[Collected data]
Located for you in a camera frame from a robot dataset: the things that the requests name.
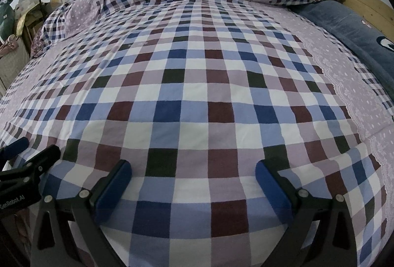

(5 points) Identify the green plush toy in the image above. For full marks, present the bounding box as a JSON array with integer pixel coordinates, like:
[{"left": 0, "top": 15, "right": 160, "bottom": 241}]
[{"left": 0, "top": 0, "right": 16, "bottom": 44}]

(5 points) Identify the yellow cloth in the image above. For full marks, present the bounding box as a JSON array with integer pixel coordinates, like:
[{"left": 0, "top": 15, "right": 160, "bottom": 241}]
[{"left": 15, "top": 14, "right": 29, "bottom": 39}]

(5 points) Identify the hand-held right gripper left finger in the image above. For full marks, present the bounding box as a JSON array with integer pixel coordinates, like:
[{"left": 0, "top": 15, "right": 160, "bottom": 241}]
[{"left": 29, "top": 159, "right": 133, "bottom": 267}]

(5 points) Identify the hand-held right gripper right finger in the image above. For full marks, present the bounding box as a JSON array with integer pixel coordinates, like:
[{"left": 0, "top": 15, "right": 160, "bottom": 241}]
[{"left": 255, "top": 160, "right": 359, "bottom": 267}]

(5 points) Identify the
...
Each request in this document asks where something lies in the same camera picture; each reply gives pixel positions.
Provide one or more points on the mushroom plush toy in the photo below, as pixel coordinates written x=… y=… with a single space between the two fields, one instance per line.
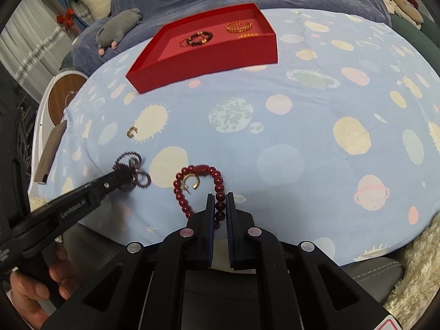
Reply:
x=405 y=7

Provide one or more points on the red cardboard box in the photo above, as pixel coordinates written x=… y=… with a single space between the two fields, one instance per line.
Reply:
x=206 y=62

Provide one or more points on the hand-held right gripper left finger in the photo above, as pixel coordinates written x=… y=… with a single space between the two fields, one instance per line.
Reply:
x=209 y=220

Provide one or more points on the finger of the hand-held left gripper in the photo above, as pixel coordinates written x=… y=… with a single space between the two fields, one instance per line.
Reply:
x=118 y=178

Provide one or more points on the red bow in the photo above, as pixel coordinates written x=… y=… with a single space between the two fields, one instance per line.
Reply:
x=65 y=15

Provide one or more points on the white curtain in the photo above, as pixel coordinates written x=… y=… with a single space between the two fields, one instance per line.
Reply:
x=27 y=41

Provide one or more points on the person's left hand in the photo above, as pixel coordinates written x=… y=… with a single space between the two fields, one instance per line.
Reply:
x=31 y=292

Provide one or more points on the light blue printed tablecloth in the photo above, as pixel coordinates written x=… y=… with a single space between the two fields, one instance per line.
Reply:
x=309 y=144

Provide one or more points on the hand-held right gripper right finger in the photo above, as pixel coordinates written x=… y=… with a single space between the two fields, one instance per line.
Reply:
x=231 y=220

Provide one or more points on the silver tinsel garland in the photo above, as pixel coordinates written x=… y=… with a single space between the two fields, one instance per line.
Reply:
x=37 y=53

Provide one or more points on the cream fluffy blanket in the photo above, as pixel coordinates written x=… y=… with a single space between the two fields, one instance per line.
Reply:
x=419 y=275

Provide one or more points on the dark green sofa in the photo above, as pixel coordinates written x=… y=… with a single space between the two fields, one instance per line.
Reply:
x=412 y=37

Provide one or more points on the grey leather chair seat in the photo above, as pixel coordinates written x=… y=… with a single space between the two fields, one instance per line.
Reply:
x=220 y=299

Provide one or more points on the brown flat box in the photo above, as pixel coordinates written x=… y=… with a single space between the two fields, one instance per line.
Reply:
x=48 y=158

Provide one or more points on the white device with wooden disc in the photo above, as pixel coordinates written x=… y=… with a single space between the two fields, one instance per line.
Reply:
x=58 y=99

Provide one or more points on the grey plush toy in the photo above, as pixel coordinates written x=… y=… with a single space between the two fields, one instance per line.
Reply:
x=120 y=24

ASSIGNMENT: Pull every line containing the string "grey" out of the data above and copy it.

FINISHED TASK:
Provide one or more points on the grey leather chair seat in the photo above, as pixel coordinates written x=… y=… with a single space between the two fields, one instance per line.
Provide one or more points on the grey plush toy in the photo above, as pixel coordinates written x=… y=… with a single space between the two fields, one instance per line.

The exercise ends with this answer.